Storing Documents

Documents are CouchDB’s central data structure. To best understand and use CouchDB, you need to think in documents. This chapter walks you though the lifecycle of designing and saving a document. We’ll follow up by reading documents and aggregating and querying them with views. In the next section, you’ll see how CouchDB can also transform documents into other formats.

Documents are self-contained units of data. You might have heard the term record to describe something similar. Your data is usually made up of small native types such as integers and strings. Documents are the first level of abstraction over these native types. They provide some structure and logically group the primitive data. The height of a person might be encoded as an integer (176), but this integer is usually part of a larger structure that contains a label ("height": 176) and related data ({"name":"Chris", "height": 176}).

How many data items you put into your documents depends on your application and a bit on how you want to use views (later), but generally, a document roughly corresponds to an object instance in your programming language. Are you running an online shop? You will have items and sales and comments for your items.
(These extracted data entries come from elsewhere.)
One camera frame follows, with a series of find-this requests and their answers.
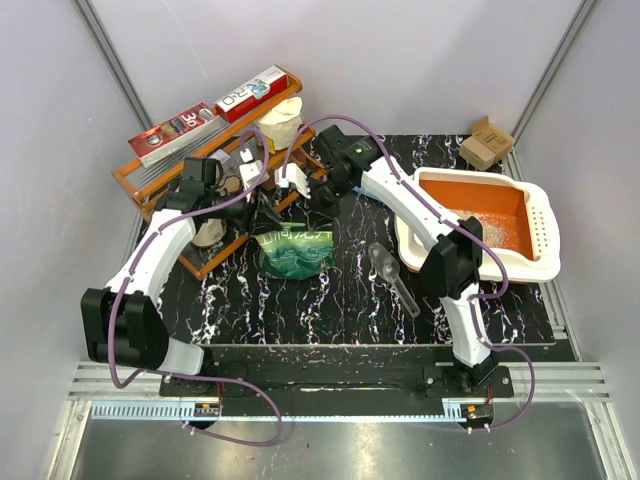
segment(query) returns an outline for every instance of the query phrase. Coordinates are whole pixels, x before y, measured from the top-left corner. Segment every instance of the toothpaste box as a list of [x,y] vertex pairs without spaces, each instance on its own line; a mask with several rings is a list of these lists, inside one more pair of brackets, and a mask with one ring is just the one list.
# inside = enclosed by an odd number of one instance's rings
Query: toothpaste box
[[142,165],[149,167],[205,135],[223,130],[225,126],[224,119],[215,115],[206,103],[199,103],[133,137],[129,145]]
[[216,113],[233,123],[288,86],[287,74],[273,65],[222,97],[216,103]]

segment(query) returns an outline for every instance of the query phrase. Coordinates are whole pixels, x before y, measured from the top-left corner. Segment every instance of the litter box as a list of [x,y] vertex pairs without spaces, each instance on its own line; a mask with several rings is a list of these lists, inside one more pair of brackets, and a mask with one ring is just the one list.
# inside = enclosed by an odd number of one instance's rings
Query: litter box
[[[548,282],[558,275],[560,232],[540,187],[495,173],[441,168],[419,168],[413,178],[443,207],[480,220],[485,243],[504,263],[509,281]],[[395,222],[400,259],[417,272],[428,252],[398,216]],[[486,252],[480,278],[502,279]]]

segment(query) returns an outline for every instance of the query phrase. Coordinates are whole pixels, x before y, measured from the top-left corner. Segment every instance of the gray floor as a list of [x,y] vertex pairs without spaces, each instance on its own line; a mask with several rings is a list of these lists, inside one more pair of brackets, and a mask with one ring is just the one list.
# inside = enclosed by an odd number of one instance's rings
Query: gray floor
[[[513,405],[496,408],[498,420],[516,411]],[[260,423],[212,428],[255,440],[274,431]],[[577,404],[534,405],[513,427],[472,436],[417,424],[288,424],[285,432],[280,445],[260,449],[191,437],[169,423],[91,420],[73,478],[605,478],[587,416]]]

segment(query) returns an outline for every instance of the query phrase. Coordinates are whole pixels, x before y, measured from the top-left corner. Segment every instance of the clear plastic scoop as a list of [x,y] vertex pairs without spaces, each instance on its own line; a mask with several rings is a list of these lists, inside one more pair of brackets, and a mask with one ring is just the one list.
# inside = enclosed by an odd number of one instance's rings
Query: clear plastic scoop
[[409,315],[417,317],[420,314],[420,307],[418,307],[413,296],[400,280],[400,264],[398,261],[389,253],[389,250],[379,243],[369,245],[369,258],[371,258],[371,264],[378,276],[388,282],[398,294]]

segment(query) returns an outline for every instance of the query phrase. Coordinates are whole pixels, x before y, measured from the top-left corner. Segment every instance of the black mount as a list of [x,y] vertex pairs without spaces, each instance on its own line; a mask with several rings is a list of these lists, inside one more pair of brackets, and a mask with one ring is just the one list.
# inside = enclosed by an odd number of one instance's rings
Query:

They all make good candidates for objects and, subsequently, documents.

Documents differ subtly from garden-variety objects in that they usually have authors and CRUD operations (create, read, update, delete). Document-based software (like the word processors and spreadsheets of yore) builds its storage model around saving documents so that authors get back what they created. Similarly, in a CouchDB application you may find yourself giving greater leeway to the presentation layer. If, instead of adding timestamps to your data in a controller, you allow the user to control them, you get draft status and the ability to publish articles in the future for free (by viewing published documents using an endkey of now).

Validation functions are available so that you don’t have to worry about bad data causing errors in your system. Often in document-based software, the client application edits and manipulates the data, saving it back. As long as you give the user the document she asked you to save, she’ll be happy.
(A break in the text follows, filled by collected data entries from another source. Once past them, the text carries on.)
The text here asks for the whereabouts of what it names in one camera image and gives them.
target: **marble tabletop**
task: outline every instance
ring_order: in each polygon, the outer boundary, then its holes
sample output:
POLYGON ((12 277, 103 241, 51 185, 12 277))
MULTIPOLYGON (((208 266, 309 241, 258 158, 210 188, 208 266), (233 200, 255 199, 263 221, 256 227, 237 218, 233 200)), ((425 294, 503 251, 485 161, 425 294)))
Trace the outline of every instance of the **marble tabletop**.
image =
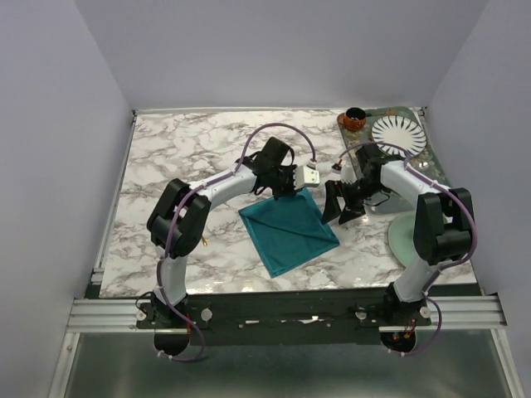
MULTIPOLYGON (((341 109, 273 110, 210 114, 142 114, 137 119, 119 204, 104 258, 100 296, 132 297, 155 285, 155 248, 146 221, 166 184, 178 177, 191 182, 225 170, 239 158, 255 128, 284 122, 303 129, 317 150, 321 180, 338 179, 330 166, 344 149, 336 123, 341 109)), ((274 135, 295 150, 295 162, 310 158, 308 144, 291 130, 273 128, 256 135, 249 153, 274 135)), ((324 184, 310 188, 319 208, 324 184)), ((341 245, 317 259, 272 279, 262 264, 238 210, 269 197, 242 195, 212 211, 204 237, 188 256, 187 289, 191 294, 276 290, 382 287, 403 271, 387 243, 387 229, 397 214, 367 214, 330 226, 341 245)), ((470 264, 448 269, 438 284, 474 283, 470 264)))

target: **white wall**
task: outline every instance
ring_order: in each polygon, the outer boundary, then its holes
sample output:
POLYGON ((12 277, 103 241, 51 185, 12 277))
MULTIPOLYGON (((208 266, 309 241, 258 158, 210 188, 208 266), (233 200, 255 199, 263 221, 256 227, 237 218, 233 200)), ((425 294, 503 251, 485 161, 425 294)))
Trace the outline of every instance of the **white wall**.
POLYGON ((0 396, 44 397, 132 115, 71 0, 0 2, 0 396))
POLYGON ((474 269, 498 292, 512 353, 531 396, 531 2, 491 0, 429 106, 452 183, 470 189, 474 269))
POLYGON ((136 109, 424 105, 486 0, 76 0, 136 109))

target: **folded cloth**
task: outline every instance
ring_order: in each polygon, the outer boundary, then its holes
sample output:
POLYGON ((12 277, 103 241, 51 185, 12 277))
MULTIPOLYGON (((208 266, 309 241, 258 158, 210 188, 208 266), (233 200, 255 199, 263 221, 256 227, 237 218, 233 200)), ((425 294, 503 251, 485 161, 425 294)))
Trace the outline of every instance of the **folded cloth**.
POLYGON ((339 246, 307 189, 248 206, 240 216, 271 278, 339 246))

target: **striped plate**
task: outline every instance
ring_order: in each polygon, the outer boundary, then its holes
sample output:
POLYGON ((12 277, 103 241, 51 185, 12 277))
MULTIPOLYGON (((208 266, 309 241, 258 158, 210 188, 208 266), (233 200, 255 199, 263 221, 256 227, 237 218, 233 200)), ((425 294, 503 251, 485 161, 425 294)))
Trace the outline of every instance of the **striped plate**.
MULTIPOLYGON (((384 116, 373 125, 373 141, 375 143, 394 143, 406 149, 413 156, 418 155, 426 147, 426 135, 421 126, 402 116, 384 116)), ((399 154, 403 158, 406 154, 387 145, 378 147, 389 155, 399 154)))

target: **light green plate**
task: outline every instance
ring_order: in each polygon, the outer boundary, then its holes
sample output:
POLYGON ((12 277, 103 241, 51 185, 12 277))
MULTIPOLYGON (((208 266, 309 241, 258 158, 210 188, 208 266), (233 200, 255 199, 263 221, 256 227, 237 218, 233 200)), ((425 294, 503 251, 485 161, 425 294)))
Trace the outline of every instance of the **light green plate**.
POLYGON ((402 214, 389 226, 389 246, 392 253, 404 267, 407 267, 415 258, 415 245, 413 244, 413 229, 415 227, 415 213, 402 214))
Say your users can comment on the item (“lovely book”); you have the option to store the comments as an array, on the item document. This makes it trivial to find the item’s comments, but, as they say, “it doesn’t scale.” A popular item could have tens of comments, or even hundreds or more.

Instead of storing a list on the item document, in this case it may be better to model comments into a collection of documents. There are patterns for accessing collections, which CouchDB makes easy. You likely want to show only 10 or 20 at a time and provide previous and next links. By handling comments as individual entities, you can group them with views. A group could be the entire collection or slices of 10 or 20, sorted by the item they apply to so that it’s easy to grab the set you need.

A rule of thumb: break up into documents everything that you will be handling separately in your application. Items are single, and comments are single, but you don’t need to break them into smaller pieces. Views are a convenient way to group your documents in meaningful ways.

Let’s go through building our example application to show you in practice how to work with documents.

JSON Document Format

The first step in designing any application (once you know what the program is for and have the user interaction nailed down) is deciding on the format it will use to represent and store data. Our example blog is written in JavaScript. A few lines back we said documents roughly represent your data objects. In this case, there is a an exact correspondence. CouchDB borrowed the JSON data format from JavaScript; this allows us to use documents directly as native objects when programming. This is really convenient and leads to fewer problems down the road (if you ever worked with an ORM system, you might know what we are hinting at).

Let’s draft a JSON format for blog posts. We know we’ll need each post to have an author, a title, and a body. We know we’d like to use document IDs to find documents so that URLs are search engine–friendly, and we’d also like to list them by creation date.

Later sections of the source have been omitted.